• _Problem description_
Exactly as written, please repeat the data that follows, but not the pictures.

====== The data

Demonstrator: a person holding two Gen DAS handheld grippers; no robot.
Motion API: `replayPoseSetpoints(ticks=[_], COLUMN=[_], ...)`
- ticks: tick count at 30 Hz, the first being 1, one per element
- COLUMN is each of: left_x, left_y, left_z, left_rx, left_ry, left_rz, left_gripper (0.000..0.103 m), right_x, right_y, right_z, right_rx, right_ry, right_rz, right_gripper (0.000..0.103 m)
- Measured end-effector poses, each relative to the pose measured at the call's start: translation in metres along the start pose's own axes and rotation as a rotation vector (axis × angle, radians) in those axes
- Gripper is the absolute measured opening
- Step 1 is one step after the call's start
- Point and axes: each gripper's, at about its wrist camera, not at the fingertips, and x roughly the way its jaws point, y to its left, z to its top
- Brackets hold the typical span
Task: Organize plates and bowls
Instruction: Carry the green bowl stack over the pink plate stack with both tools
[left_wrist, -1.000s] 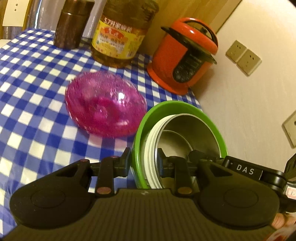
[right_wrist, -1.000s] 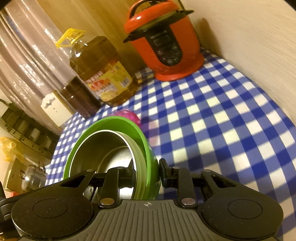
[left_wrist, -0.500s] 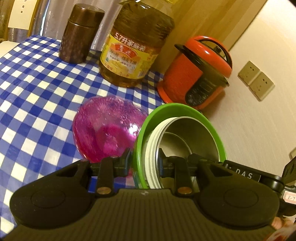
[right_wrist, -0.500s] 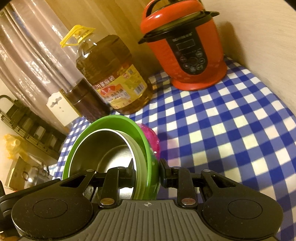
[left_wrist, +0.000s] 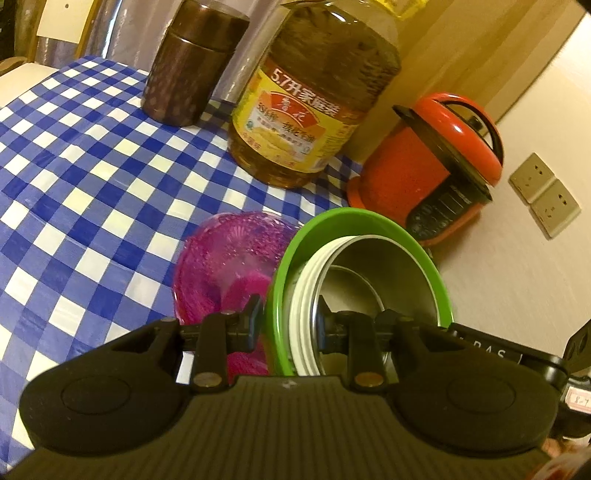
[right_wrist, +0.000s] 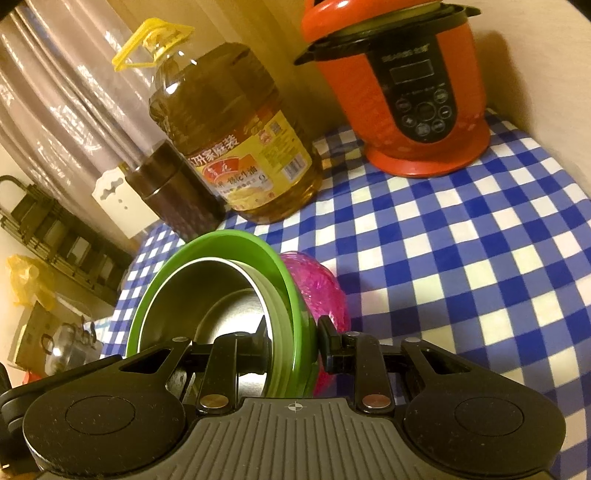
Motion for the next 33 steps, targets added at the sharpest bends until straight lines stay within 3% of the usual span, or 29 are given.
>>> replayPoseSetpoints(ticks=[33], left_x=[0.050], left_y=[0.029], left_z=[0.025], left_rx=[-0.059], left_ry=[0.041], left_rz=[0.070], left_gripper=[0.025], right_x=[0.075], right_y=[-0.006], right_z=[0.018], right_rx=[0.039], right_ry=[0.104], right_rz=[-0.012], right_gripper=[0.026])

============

• _Reply_
Demonstrator: a person holding two Gen DAS handheld grippers; no robot.
Motion API: `replayPoseSetpoints(ticks=[_], COLUMN=[_], ...)`
- ticks: tick count at 30 Hz, the first being 1, one per element
- COLUMN is each of: left_x, left_y, left_z, left_rx, left_ry, left_rz, left_gripper (0.000..0.103 m), right_x, right_y, right_z, right_rx, right_ry, right_rz, right_gripper (0.000..0.103 m)
- Measured end-effector poses, each relative to the pose measured at the call's start: translation in metres along the start pose's own axes and rotation as a rotation vector (axis × angle, radians) in those axes
- Gripper is the absolute measured opening
- Step 1 is one step after the call's start
- Point and axes: each gripper's, at about its wrist camera, not at the fingertips, and x roughly the way its jaws point, y to its left, z to its top
- Brackets hold the typical span
Task: Organize plates and bowls
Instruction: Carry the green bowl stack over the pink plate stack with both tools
[left_wrist, -1.000s] 
[right_wrist, -1.000s] 
[left_wrist, -0.500s] 
[right_wrist, -0.500s] 
[left_wrist, +0.000s] 
[right_wrist, +0.000s] 
Motion for the next 33 steps, targets added at the sharpest bends until straight lines stay within 3% of the usual span, or 29 are given.
>>> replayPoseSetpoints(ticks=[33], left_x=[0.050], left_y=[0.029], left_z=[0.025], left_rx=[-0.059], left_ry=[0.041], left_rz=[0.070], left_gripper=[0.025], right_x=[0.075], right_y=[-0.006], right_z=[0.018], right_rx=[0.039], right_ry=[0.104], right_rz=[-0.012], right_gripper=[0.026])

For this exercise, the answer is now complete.